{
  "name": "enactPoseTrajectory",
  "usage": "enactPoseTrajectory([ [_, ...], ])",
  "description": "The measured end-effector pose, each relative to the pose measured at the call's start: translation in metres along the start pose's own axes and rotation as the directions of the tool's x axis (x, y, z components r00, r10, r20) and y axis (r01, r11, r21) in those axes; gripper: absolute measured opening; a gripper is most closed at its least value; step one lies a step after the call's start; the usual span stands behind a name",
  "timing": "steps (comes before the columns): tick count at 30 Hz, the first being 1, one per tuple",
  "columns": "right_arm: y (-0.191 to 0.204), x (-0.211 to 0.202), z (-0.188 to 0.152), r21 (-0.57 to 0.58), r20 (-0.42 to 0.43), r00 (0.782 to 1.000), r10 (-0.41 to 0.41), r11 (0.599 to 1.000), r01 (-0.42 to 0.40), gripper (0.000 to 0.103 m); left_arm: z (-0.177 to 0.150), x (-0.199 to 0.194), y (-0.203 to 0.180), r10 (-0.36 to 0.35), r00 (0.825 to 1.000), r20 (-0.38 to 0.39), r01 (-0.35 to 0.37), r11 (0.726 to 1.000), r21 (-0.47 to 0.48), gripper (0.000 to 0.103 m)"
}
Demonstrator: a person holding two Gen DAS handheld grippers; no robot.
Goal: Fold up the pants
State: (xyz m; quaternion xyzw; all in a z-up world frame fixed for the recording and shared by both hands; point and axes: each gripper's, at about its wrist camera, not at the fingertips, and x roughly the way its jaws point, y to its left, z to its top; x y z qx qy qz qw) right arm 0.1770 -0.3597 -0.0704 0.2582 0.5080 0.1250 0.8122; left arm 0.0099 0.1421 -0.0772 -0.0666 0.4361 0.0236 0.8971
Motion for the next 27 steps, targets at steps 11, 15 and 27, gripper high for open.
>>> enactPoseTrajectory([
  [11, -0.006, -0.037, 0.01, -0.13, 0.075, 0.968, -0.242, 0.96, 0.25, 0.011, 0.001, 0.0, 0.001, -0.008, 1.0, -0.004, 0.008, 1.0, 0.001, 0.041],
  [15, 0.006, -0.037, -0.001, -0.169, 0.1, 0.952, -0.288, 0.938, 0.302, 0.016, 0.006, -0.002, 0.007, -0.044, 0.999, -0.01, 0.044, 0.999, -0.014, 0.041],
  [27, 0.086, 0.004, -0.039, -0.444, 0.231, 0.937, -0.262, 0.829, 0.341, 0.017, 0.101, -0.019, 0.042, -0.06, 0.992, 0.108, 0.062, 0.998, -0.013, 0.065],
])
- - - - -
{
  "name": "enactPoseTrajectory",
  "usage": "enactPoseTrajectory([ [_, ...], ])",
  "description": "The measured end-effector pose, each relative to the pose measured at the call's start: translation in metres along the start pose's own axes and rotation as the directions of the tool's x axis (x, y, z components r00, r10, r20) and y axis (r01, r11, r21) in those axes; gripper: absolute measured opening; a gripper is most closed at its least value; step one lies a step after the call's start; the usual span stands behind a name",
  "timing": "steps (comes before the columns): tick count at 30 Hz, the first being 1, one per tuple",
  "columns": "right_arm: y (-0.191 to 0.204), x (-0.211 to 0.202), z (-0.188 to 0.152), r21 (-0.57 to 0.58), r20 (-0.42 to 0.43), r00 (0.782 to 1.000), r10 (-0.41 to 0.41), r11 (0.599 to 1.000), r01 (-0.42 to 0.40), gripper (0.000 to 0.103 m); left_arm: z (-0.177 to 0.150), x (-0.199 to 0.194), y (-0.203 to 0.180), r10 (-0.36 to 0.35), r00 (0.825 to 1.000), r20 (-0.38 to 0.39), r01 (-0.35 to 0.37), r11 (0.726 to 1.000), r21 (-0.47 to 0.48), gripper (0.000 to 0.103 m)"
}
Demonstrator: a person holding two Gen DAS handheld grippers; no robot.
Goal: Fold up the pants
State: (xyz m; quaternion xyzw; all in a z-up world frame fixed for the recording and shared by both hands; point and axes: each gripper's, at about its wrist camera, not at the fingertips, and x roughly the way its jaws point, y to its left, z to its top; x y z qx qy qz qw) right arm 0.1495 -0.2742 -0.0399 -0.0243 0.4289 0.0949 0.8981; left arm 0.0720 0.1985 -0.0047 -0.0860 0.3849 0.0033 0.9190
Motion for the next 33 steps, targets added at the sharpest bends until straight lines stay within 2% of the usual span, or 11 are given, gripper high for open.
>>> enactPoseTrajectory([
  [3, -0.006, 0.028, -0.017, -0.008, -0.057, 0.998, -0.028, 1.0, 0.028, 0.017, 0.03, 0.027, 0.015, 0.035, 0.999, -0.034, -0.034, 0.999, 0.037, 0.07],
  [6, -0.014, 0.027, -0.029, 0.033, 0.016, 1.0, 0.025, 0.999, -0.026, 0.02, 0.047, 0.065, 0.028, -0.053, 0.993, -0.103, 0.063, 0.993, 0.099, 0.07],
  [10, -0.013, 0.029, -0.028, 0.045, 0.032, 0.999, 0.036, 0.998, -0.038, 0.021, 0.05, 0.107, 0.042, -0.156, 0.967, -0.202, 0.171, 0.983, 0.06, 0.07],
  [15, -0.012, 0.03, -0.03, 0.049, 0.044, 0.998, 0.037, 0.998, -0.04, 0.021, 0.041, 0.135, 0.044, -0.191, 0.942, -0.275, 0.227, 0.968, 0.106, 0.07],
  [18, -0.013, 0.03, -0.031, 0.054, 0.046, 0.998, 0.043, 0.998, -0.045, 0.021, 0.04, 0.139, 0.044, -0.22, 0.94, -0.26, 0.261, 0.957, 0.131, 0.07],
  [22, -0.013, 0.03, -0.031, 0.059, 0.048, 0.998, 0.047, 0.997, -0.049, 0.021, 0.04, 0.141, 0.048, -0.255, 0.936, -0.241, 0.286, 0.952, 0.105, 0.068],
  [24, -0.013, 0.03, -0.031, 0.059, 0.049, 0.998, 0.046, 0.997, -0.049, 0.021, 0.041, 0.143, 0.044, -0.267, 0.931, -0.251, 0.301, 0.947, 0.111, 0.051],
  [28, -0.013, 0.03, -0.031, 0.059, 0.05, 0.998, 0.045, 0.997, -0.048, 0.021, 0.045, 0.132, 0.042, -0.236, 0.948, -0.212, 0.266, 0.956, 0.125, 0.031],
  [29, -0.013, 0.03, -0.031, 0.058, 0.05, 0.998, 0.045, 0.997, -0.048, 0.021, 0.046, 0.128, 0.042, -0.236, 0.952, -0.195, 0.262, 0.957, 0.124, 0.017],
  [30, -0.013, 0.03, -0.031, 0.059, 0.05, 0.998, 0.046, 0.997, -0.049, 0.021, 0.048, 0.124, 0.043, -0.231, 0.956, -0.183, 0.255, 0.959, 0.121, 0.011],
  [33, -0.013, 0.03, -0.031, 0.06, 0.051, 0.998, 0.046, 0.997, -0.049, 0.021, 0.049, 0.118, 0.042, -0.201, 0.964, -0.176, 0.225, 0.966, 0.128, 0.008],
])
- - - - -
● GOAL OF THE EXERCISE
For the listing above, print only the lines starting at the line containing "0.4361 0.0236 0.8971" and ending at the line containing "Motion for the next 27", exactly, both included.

● RESULT FOR THIS TASK
State: (xyz m; quaternion xyzw; all in a z-up world frame fixed for the recording and shared by both hands; point and axes: each gripper's, at about its wrist camera, not at the fingertips, and x roughly the way its jaws point, y to its left, z to its top; x y z qx qy qz qw) right arm 0.1770 -0.3597 -0.0704 0.2582 0.5080 0.1250 0.8122; left arm 0.0099 0.1421 -0.0772 -0.0666 0.4361 0.0236 0.8971
Motion for the next 27 steps, targets at steps 11, 15 and 27, gripper high for open.

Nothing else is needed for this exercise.